Recorded information
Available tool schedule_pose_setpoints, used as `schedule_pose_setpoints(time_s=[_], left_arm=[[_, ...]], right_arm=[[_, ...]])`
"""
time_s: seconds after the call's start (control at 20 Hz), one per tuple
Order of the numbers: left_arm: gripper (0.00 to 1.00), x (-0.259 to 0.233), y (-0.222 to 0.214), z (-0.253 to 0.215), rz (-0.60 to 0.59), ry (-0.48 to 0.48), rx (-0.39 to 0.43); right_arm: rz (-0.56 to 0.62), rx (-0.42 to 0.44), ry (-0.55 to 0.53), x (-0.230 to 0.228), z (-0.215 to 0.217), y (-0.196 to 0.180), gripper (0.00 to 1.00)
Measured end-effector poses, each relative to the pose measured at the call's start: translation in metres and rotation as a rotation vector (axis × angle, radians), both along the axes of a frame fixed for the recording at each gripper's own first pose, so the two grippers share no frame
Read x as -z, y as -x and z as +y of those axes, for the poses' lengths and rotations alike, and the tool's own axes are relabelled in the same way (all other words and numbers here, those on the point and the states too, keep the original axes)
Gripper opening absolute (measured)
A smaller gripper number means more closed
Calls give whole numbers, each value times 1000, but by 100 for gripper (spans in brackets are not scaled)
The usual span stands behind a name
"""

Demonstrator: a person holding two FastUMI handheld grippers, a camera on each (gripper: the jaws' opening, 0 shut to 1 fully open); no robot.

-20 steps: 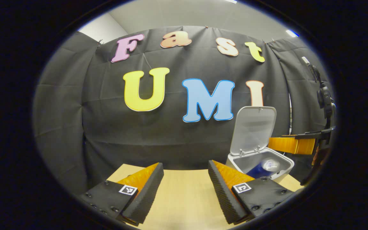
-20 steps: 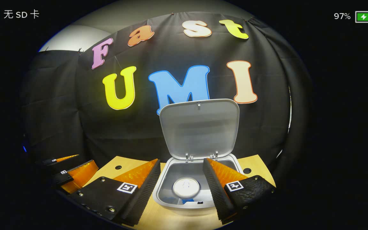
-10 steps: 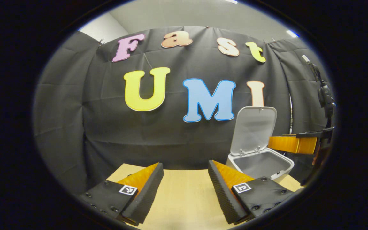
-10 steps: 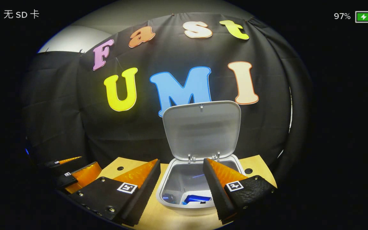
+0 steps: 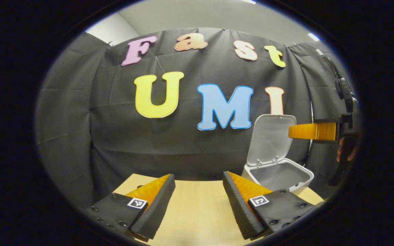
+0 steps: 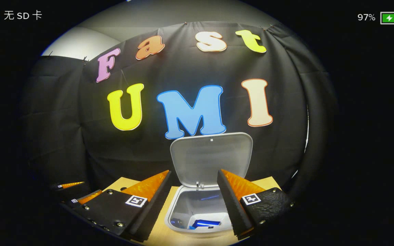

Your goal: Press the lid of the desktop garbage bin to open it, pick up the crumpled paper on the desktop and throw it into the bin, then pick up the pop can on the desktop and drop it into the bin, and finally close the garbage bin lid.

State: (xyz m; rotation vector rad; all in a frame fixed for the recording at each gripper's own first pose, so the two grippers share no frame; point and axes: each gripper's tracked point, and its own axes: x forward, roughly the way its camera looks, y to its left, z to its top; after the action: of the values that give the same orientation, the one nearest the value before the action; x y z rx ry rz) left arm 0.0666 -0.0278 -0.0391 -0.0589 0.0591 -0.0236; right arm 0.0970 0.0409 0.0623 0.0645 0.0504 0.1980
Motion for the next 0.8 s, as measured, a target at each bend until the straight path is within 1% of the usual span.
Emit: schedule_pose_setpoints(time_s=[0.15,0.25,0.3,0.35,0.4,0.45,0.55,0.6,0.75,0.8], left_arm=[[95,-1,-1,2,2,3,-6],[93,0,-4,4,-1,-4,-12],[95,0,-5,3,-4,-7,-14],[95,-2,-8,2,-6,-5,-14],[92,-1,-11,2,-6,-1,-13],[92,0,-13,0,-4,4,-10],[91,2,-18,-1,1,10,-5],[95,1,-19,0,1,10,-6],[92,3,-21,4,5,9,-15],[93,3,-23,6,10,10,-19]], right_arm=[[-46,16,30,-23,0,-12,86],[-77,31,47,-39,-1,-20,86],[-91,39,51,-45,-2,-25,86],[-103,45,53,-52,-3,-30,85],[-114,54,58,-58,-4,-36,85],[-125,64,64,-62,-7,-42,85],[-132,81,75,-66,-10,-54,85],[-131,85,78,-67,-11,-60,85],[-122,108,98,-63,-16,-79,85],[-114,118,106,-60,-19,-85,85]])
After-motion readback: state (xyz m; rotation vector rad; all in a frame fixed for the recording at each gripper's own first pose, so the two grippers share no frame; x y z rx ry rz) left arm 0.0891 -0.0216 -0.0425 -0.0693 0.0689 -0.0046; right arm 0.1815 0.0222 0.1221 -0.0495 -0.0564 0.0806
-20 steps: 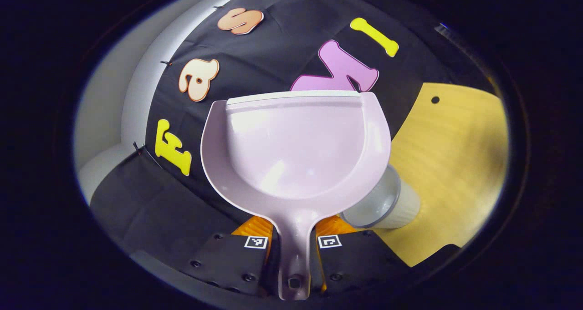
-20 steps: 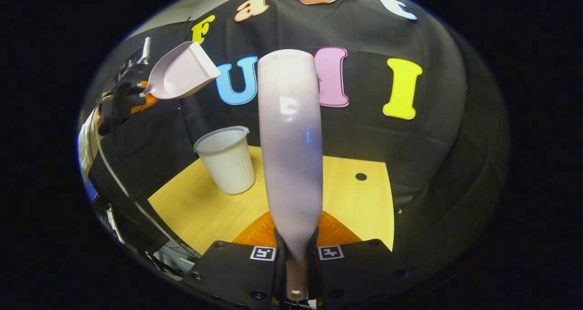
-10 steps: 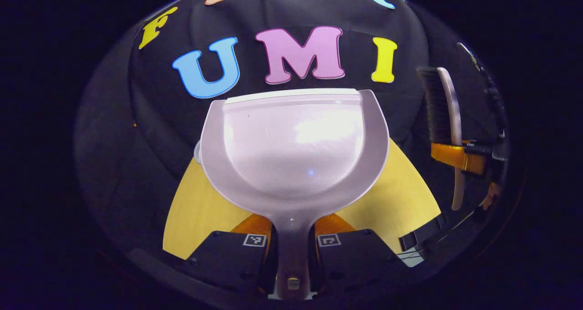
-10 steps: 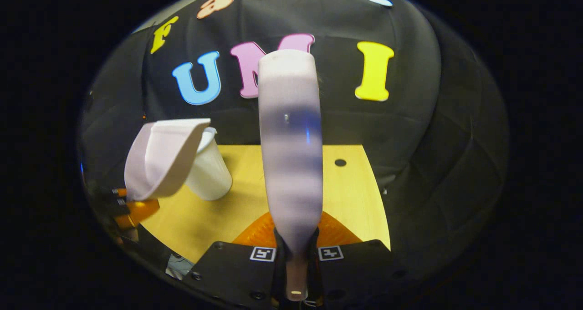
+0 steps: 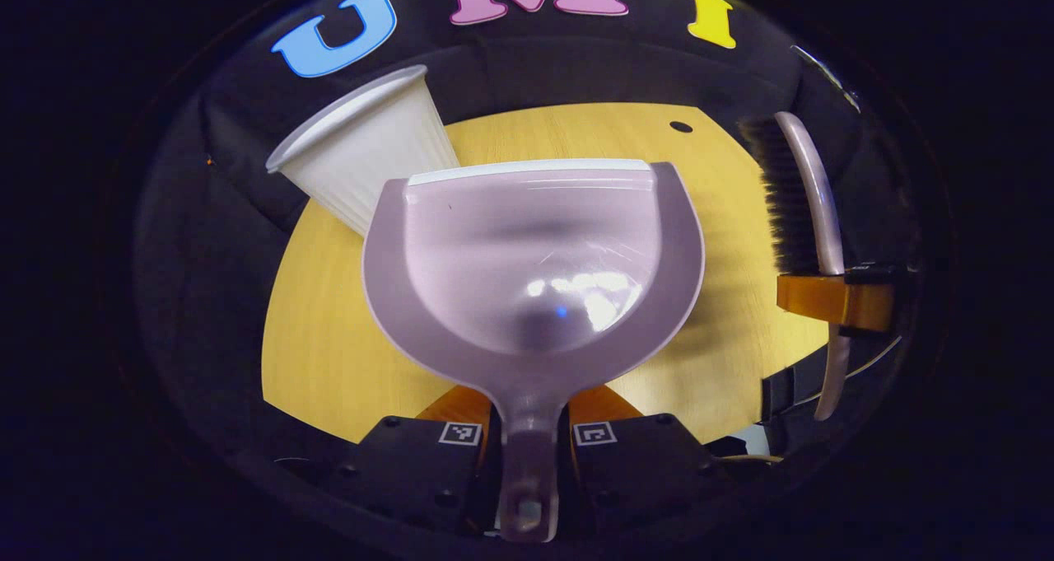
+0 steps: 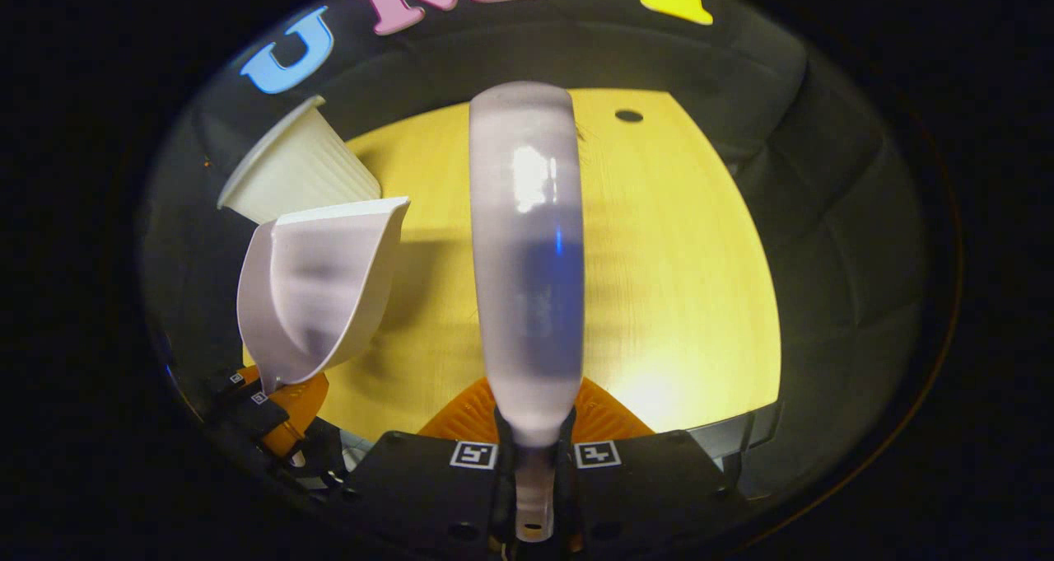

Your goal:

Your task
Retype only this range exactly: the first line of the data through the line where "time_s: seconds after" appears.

Task answer
Available tool schedule_pose_setpoints, used as `schedule_pose_setpoints(time_s=[_], left_arm=[[_, ...]], right_arm=[[_, ...]])`
"""
time_s: seconds after the call's start (control at 20 Hz), one per tuple

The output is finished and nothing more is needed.